■ **ACTIVITY**
How many separate lines in this material contain the string "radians"? Respond with the number alone.

■ **DATA EXCERPTS**

================

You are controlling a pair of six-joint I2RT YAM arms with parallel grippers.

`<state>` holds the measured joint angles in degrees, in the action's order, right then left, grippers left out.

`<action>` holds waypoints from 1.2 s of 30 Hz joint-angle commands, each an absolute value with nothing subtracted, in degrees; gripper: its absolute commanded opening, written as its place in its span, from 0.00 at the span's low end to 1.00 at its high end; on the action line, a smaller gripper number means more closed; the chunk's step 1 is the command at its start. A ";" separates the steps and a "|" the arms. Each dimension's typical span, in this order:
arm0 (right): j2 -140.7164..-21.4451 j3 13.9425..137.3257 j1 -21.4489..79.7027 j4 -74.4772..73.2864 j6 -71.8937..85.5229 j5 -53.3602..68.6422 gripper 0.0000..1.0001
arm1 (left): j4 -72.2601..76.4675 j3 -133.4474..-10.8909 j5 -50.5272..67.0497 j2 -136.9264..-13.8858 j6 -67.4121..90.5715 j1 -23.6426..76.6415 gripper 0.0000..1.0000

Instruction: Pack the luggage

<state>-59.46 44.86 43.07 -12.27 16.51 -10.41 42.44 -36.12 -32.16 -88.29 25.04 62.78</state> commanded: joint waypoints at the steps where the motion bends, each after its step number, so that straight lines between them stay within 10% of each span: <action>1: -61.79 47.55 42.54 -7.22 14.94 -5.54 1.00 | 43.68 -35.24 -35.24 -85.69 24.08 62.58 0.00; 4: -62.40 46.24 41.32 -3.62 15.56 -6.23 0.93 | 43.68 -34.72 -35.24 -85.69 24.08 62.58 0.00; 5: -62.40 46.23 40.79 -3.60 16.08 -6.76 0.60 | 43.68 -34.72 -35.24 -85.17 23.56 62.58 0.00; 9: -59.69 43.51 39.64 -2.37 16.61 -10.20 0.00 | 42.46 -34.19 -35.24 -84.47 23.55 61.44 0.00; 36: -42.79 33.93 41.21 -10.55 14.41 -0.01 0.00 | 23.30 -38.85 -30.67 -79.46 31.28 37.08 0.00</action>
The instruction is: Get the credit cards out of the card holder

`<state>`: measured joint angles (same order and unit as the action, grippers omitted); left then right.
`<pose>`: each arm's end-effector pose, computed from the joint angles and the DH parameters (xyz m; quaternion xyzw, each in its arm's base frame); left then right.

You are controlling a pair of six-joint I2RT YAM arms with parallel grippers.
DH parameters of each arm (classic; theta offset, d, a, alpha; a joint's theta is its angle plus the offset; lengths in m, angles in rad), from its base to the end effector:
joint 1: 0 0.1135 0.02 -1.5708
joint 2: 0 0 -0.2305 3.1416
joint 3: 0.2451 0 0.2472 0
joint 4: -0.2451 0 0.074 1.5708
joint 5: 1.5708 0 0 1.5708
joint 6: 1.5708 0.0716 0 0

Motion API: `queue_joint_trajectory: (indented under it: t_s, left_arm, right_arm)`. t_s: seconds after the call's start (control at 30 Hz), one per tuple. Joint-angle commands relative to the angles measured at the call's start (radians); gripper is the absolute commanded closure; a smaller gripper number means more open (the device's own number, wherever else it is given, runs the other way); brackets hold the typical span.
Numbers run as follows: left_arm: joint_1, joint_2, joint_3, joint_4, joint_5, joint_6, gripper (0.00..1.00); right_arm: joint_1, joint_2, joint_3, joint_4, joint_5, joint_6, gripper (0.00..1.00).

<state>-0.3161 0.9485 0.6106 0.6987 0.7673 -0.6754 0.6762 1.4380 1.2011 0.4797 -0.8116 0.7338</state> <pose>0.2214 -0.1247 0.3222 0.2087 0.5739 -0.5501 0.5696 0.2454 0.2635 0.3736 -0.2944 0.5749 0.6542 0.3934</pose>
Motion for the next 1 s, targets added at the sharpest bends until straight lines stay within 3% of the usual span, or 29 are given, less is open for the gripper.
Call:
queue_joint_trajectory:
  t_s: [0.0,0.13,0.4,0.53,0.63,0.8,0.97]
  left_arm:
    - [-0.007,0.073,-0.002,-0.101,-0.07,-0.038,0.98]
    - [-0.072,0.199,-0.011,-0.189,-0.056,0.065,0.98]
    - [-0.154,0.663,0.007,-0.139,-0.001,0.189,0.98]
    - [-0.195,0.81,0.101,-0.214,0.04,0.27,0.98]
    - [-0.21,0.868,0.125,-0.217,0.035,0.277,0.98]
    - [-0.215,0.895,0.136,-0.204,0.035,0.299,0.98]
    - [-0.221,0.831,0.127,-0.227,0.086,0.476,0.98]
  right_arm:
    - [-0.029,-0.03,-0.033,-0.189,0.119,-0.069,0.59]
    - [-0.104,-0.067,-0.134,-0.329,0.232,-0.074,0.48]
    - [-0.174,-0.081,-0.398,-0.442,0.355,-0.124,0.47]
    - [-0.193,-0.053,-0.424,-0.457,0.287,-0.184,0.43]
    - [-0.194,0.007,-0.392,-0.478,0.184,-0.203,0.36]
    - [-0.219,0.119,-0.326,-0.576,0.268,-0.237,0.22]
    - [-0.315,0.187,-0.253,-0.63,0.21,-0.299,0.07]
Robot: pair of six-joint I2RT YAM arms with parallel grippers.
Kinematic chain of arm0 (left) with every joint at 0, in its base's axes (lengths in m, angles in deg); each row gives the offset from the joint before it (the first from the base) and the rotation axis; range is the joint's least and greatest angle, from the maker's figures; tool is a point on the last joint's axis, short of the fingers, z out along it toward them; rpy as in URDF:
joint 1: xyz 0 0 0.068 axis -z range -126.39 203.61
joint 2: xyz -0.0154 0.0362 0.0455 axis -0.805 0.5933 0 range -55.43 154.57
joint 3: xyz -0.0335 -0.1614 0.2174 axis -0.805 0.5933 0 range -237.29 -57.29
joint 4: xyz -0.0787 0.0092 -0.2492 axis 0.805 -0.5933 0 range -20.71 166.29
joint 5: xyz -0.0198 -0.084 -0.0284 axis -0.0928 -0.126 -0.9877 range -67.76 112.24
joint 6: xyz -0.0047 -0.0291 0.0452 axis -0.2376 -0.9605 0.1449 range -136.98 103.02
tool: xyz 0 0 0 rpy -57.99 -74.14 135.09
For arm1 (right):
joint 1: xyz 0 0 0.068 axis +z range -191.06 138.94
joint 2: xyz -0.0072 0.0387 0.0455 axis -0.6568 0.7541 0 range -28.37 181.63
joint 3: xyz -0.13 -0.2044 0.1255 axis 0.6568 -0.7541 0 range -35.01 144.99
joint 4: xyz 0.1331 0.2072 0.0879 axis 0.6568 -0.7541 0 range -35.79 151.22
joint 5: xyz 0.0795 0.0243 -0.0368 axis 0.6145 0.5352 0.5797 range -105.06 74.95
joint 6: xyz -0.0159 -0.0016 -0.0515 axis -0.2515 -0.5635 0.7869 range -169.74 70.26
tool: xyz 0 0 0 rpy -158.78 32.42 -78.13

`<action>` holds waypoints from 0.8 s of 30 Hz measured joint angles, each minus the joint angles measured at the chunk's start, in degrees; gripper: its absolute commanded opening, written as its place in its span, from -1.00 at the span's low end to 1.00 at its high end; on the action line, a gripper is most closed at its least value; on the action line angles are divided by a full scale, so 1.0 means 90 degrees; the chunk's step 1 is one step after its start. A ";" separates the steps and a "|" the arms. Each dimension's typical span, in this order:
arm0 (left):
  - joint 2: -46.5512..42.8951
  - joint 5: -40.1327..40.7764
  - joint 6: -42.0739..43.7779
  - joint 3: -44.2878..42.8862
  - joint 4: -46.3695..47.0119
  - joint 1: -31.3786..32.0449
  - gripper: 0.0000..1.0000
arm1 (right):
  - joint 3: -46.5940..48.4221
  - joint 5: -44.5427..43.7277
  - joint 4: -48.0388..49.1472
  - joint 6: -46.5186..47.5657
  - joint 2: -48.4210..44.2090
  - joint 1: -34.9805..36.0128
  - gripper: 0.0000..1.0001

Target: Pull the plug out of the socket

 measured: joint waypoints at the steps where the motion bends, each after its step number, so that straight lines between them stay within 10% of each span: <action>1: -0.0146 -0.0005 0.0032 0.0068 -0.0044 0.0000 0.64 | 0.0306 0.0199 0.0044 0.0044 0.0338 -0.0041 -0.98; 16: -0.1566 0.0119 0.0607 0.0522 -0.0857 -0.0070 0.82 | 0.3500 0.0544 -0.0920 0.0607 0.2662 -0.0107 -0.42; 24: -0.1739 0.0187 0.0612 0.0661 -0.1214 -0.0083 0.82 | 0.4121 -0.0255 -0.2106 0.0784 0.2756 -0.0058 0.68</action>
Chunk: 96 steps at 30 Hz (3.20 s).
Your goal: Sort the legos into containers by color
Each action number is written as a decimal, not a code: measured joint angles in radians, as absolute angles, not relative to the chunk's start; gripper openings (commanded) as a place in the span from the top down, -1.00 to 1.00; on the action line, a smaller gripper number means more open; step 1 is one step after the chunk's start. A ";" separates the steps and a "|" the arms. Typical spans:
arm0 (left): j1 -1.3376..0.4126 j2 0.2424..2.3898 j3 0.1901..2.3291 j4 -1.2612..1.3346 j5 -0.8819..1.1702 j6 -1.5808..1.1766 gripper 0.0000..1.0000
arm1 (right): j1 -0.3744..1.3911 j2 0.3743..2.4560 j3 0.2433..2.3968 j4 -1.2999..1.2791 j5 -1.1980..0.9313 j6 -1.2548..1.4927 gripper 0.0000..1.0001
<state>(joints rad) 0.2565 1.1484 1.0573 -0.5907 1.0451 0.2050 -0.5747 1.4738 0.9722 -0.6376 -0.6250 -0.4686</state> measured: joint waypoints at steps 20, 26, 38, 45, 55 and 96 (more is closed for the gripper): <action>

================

■ **RESPONSE TO THE TASK**
2